WHAT THE EXERCISE ASKS: Copy out the listing that follows, exactly, without its pictures.

MATERIAL SUPPLIED:
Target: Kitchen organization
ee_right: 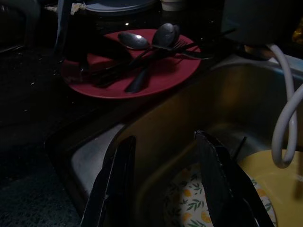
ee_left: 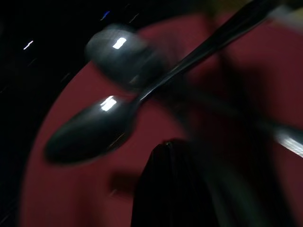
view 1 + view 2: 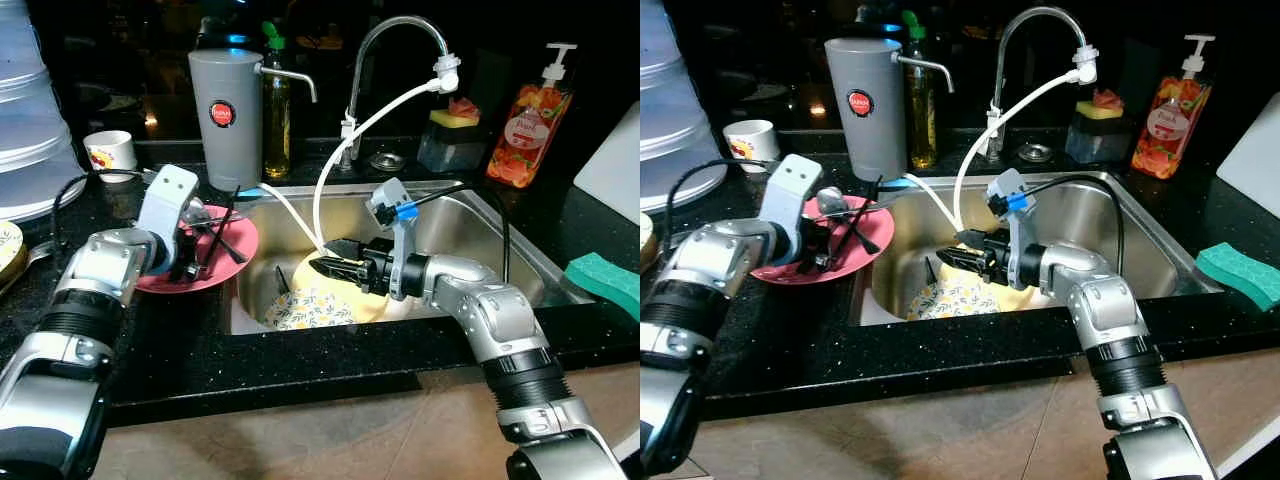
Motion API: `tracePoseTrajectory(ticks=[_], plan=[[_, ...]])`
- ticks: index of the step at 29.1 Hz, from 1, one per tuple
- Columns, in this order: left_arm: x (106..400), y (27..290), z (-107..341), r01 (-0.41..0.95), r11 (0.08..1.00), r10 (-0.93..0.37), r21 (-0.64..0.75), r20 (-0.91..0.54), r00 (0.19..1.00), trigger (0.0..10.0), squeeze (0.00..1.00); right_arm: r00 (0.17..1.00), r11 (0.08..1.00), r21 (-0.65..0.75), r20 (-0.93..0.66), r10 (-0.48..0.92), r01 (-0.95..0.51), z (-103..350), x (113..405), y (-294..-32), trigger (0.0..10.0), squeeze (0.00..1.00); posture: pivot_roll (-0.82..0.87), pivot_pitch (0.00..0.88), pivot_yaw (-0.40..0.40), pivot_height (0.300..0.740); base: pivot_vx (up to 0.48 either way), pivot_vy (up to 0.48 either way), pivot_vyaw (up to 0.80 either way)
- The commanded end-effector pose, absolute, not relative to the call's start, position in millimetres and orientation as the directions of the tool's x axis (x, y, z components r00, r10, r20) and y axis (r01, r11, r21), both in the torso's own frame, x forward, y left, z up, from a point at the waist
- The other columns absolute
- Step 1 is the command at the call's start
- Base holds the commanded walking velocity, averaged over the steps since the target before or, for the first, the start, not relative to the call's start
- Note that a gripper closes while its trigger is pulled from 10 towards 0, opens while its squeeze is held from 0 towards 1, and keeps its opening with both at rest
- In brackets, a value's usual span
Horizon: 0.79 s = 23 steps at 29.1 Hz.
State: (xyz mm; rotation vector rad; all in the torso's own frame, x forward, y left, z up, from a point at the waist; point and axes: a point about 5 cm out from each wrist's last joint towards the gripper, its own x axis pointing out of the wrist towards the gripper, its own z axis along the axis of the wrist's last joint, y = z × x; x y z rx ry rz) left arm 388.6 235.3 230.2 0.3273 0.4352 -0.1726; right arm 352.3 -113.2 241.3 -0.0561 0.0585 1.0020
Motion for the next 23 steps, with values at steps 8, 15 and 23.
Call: tracePoseTrajectory(ticks=[8,15,23], plan=[[384.8,258.4,236.9,0.123,0.928,0.036,0.352,-0.412,0.910,0.0,0.00,0.528,0.528,-0.017,-0.040,0.848,-0.849,253.6,353.1,-113.5,10.0,0.00,0.05,0.049,-0.017,0.740,0.000,0.000,0.00],[386.0,248.1,265.4,0.103,0.939,-0.002,0.328,-0.293,0.956,0.0,0.00,0.528,0.528,-0.016,-0.034,0.848,-0.849,255.5,352.9,-114.9,10.0,0.00,0.05,0.049,-0.018,0.740,0.000,0.000,0.00],[387.4,220.8,276.0,0.229,0.969,-0.202,0.096,-0.233,0.951,4.8,0.00,0.521,0.521,-0.008,-0.011,0.854,-0.854,260.7,352.9,-114.2,10.0,0.00,0.05,0.047,-0.018,0.740,0.000,0.000,0.00]])
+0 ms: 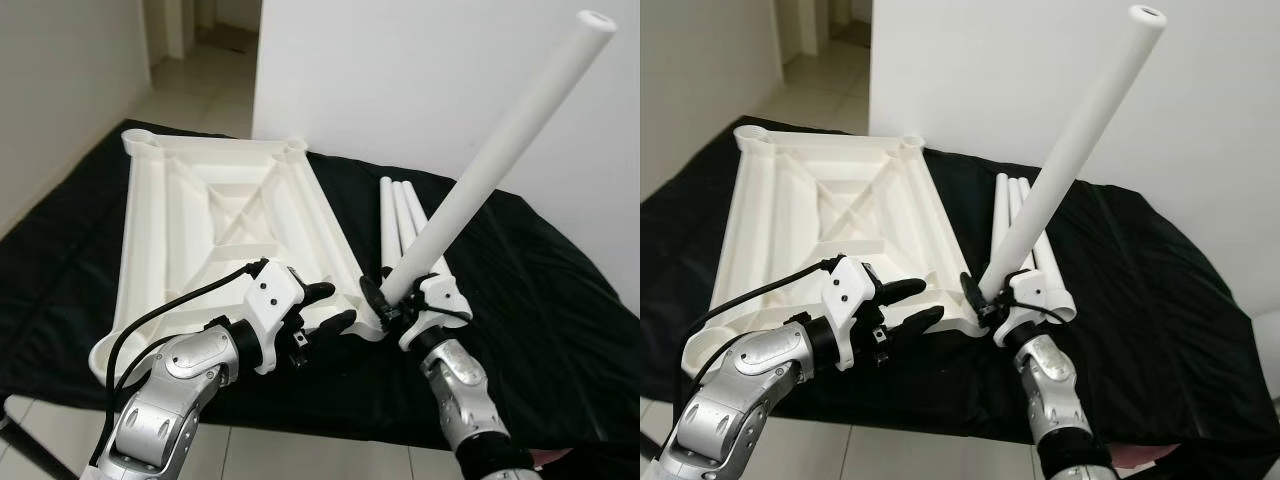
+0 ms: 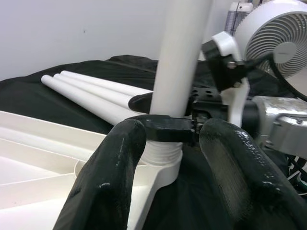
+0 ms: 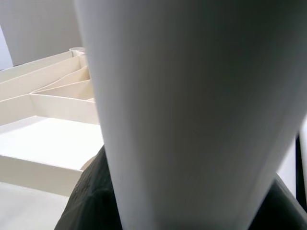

EXPECTED OUTPUT:
Target: Kitchen organization
ee_right: 
ee_left: 
view 1 + view 2: 
Motion API: `tracePoseTrajectory(ticks=[_], plan=[[_, ...]])`
- ticks: index of the step at 29.1 Hz, from 1, one per tuple
- Columns, in this order: left_arm: x (106..400), y (27..290), z (-107..341), r01 (-0.41..0.95), r11 (0.08..1.00), r10 (-0.93..0.37), r21 (-0.64..0.75), r20 (-0.91..0.54), r00 (0.19..1.00), trigger (0.0..10.0), squeeze (0.00..1.00); right_arm: r00 (0.17..1.00), r11 (0.08..1.00), r21 (-0.65..0.75), r20 (-0.93..0.66), r10 (-0.48..0.92), r01 (-0.95..0.51), z (-103..350), x (113..405), y (-294..-32), trigger (0.0..10.0), squeeze (0.00..1.00); posture: pivot_roll (-0.82..0.87), pivot_pitch (0.00..0.88), pivot_yaw (-0.40..0.40), pivot_height (0.300..0.740); base: pivot_vx (up to 0.48 either way), pivot_vy (up to 0.48 either way), pivot_vyaw (up to 0.80 either way)
- The commanded end-effector pose, absolute, not relative to the call's start, position in millimetres and orientation as the directions of the tool's x axis (x, y, z components r00, r10, r20) and y axis (r01, r11, r21), both in the torso's own frame, x forward, y left, z up, from a point at the waist
- The other columns absolute
- Step 1 is the command at the call's start
- Base holds the commanded walking velocity, averaged over the steps since the target before or, for the first, the start, not relative to the call's start
- Note that a gripper closes while its trigger is pulled from 10 towards 0, opens while its squeeze is held from 0 towards 1, and keeps its opening with both at rest
- In brackets, a value's usual span
Horizon: 0.79 s = 23 steps at 29.1 Hz.
State: (xyz mm; rotation vector rad; all in the torso's own frame, x forward, y left, z up, from a point at the waist; point and axes: a point about 5 cm out from each wrist's last joint towards the gripper, its own x axis pointing out of the wrist towards the gripper, its own z axis along the axis of the wrist's last joint, y = z × x; x y z rx ry rz) left arm 388.6 235.3 230.2 0.3273 0.4352 -0.1726; right arm 352.3 -113.2 241.3 -0.0561 0.0585 1.0020
Motion for the next 23 steps, with values at steps 8, 15 and 23.
Call: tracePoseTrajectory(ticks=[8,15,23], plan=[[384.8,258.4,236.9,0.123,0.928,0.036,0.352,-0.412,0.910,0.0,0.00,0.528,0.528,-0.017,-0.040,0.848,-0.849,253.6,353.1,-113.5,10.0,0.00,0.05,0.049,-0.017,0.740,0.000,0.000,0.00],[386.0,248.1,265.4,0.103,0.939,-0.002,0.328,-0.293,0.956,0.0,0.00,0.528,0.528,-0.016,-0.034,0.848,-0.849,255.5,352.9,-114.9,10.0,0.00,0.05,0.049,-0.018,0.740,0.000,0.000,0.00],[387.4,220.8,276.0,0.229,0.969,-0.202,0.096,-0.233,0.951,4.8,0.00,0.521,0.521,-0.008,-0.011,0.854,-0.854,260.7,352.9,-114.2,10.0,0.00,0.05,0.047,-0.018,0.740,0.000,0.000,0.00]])
+0 ms: 
+0 ms: 
+0 ms: 

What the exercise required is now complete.